One year later, on 18 May 1942, more than 100 members met to celebrate the first anniversary of the branch, but there still weren’t any Panamanian members. By then, the meetings were being held in the Jewish Synagogue USO Center Chapel in Balboa by special permission of Rabbi Nathan Witkin. Rabbi Witkin invited the Church members to share the building on Sundays, while the synagogue used the building on Saturdays. He said he did this because Brigham Young had similarly provided to the first Jews that arrived in Utah a place for their meetings and for a cemetery.
This first branch of the Church in Panama was part of the Mexico Mission until the Central America Mission was organized in 1952. The first missionaries were Carl Guthier and William Parker, who arrived to the country in August of 1953.
Some of the soldiers, including Ladd Black and Eran A. Call, who later became a member of the Second Quorum of the Seventy, in 1953 taught some people from the San Blas Isles who were employed at the military base. The first Panamanian baptized was Jose D. Guzman, on 11 April 1954. The soldiers also taught Igaunigdipipi, one of the native leaders of the islands, who authorized his people to join the Church. The first of them to be baptized was Igaunigdipipi’s son-in-law Jose Coleman on 18 April 1954. Coleman was interviewed for his baptism by President David O. McKay, who stopped in Panama on 13 February of that year while returning from a trip to three continents.

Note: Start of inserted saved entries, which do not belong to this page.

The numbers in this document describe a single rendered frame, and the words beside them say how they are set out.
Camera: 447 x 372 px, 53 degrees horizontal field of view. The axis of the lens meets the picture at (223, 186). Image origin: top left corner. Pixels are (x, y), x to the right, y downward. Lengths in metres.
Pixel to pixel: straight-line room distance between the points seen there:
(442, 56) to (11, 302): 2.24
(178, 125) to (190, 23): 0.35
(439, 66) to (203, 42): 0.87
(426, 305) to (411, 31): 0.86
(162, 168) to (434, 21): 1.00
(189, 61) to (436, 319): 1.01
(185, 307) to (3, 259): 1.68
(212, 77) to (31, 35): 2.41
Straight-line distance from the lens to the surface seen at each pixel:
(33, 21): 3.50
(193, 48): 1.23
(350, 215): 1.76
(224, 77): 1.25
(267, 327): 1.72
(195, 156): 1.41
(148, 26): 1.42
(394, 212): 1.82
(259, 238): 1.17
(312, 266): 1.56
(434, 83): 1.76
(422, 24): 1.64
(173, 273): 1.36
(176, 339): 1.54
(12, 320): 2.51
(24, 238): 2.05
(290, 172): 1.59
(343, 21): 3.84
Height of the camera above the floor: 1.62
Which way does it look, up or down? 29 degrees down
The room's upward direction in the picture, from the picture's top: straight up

On 5 January 1958, Elder Hugh B. Brown, as assistant to the Quorum of the Twelve Apostles, dedicated the first chapel in the country, which was constructed in Balboa. In 1961, Elder Marion G. Romney, a member of the First Presidency — the highest governing body of the Church — gave a copy of the Book of Mormon to the president of the republic, Roberto F. Chiari. During Chiari’s administration in 1965, the Church was officially and legally recognized, after which missionary work was initiated in the country.
In 1965, the mission president of the Central America Mission, Ted E. Brewerton, visited the island of San Blas and formally started the missionary work in that part of the country. Many of the natives found similarities between the teachings of the Book of Mormon and their own traditions and joined the Church. The first meetinghouse on the island was completed in April of 1970 in Ustupo. The first stake in the country was organized on 11 November 1979, presided over by Nelson Altamirano.
Since then, young missionaries have knocked on doors and opened the way in the country for the establishment of the Church.
The Panama Mission was organized on 1 July 1989 and was first presided over by Pedro Abularach of Guatemala. By then, there were approximately 10,400 members already in the country. With the growth of the Church came an increase in the construction of chapels, including those in Ustupo in 1970, Bella Vista in 1976, Cárdenas in 1979, Chorrera in 1981 and many others that were built afterwards.
Today the Church has eight stakes, six districts and more than 40,000 members that assemble in 69 chapels in Panama.
The fruits of the faith of the Latter-day Saints in Panama were shown with the announcement of the construction of the Panama City temple on 23 September 2002 by President Gordon B. Hinckley — the worldwide leader of the Church at that time.
Elder Spencer V. Jones — a general authority of the Church — presided and offered the dedicatory prayer for the groundbreaking ceremony on 20 October 2005. This marked the beginning of the building of the Panama City Panama Temple.